Analysis of molecular diversity, population structure and linkage disequilibrium in a worldwide survey of cultivated barley germplasm (Hordeum vulgare L.)

Lyudmyla V Malysheva-Otto  1 Martin W GanalMarion S Röder
Affiliations

Analysis of molecular diversity, population structure and linkage disequilibrium in a worldwide survey of cultivated barley germplasm (Hordeum vulgare L.)

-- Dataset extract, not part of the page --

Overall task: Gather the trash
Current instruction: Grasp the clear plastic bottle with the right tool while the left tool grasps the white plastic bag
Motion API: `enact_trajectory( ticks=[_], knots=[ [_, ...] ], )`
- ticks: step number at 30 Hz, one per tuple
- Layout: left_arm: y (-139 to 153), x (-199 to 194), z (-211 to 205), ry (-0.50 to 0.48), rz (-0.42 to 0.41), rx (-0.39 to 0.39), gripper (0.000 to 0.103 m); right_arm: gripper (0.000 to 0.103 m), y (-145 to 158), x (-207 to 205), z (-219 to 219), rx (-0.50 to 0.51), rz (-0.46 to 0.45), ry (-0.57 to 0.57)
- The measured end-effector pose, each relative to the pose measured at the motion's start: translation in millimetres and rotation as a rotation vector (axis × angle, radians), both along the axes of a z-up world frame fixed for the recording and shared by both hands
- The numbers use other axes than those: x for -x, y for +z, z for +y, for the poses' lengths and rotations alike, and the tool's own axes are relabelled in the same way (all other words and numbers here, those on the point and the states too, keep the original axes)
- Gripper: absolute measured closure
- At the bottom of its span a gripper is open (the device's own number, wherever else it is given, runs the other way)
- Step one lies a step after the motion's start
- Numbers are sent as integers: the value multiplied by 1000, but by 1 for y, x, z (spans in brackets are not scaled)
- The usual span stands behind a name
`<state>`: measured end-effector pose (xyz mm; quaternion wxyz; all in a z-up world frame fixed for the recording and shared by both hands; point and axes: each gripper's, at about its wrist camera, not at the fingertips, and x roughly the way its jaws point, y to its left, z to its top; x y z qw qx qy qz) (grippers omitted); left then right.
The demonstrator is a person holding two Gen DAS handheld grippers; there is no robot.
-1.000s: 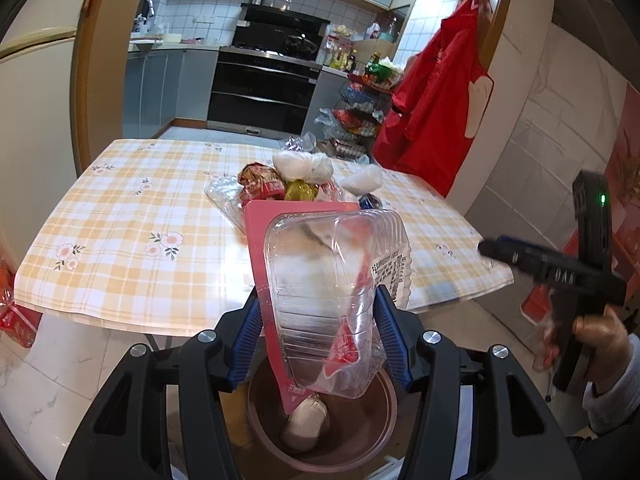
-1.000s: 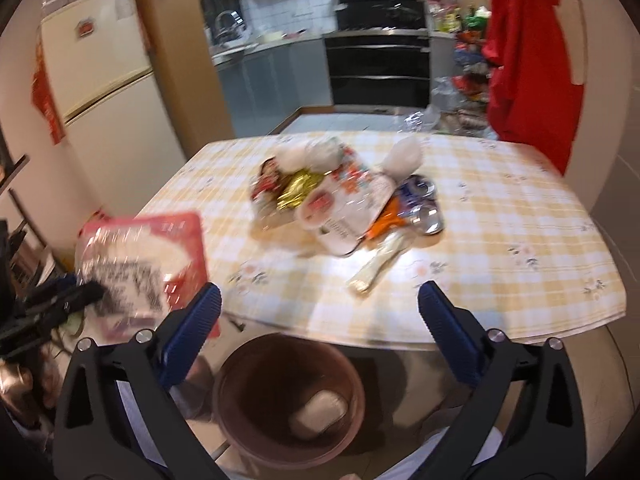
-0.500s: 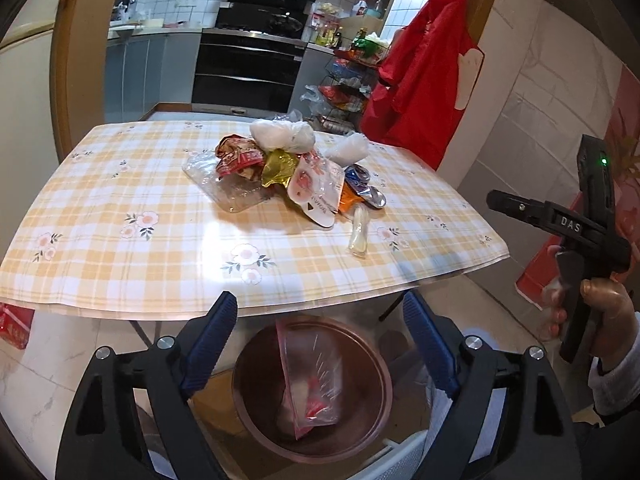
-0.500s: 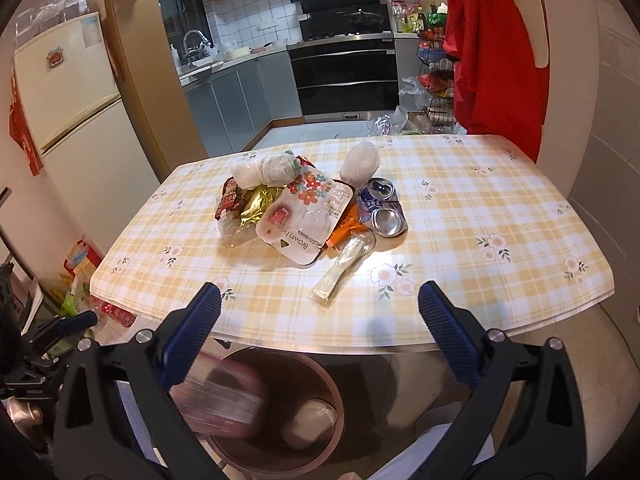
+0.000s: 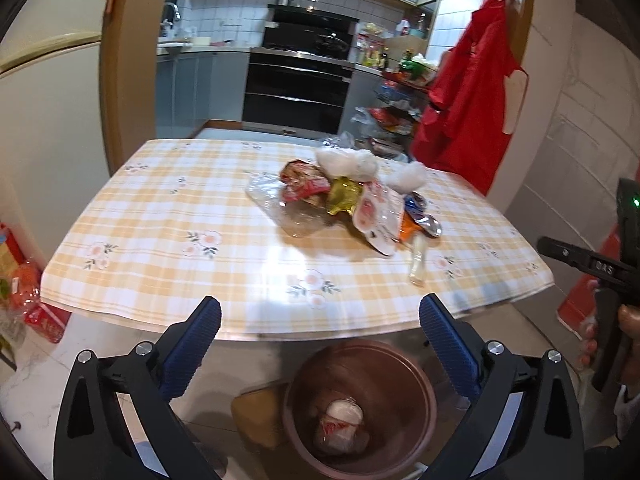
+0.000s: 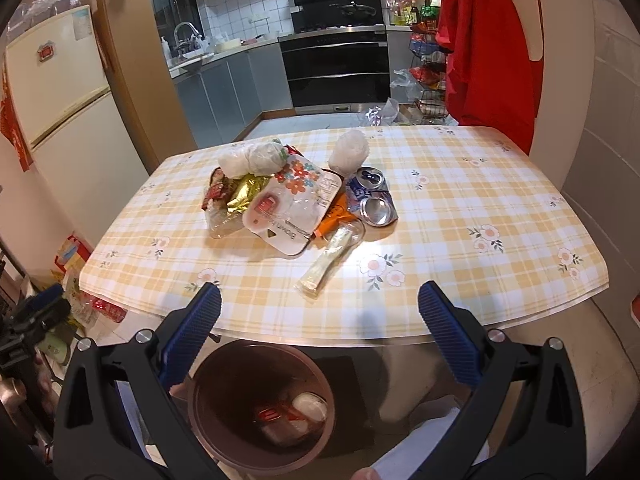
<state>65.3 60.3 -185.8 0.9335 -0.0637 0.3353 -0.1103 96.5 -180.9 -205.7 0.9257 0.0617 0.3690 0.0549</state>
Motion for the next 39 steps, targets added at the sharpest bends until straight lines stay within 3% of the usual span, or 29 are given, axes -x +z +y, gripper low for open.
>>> enact_trajectory(
  ticks=[16,20,24,32,34,39],
  knots=[
    [-8,-41,6,51,10,-33,6,6,-32,-34,-19,27,3,-68],
    [-13,-53,1,40,24,-31,6,6,-43,-50,-21,20,43,-42],
    [-19,-67,-3,28,34,-25,6,6,-55,-65,-12,116,83,-60],
    [-31,-97,-20,-4,38,-58,6,7,-89,-106,-7,81,152,-20],
    [-33,-105,-25,-15,44,-54,6,27,-98,-117,-6,55,178,2],
    [-38,-128,-38,-50,40,-67,7,43,-126,-145,1,-13,249,42]
  ],
)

Lyudmyla V Malysheva-Otto et al. BMC Genet. .

Abstract

Background: The goal of our study was a systematic survey of the molecular diversity in barley genetic resources. To this end 953 cultivated barley accessions originating from all inhabited continents except Australia were genotyped with 48 SSR markers. Molecular diversity was evaluated with routine statistics (allelic richness, gene diversity, allele frequency, heterozygosity and unique alleles), Principal Coordinate Analysis (PCoA), and analysis of genome-wide linkage disequilibrium.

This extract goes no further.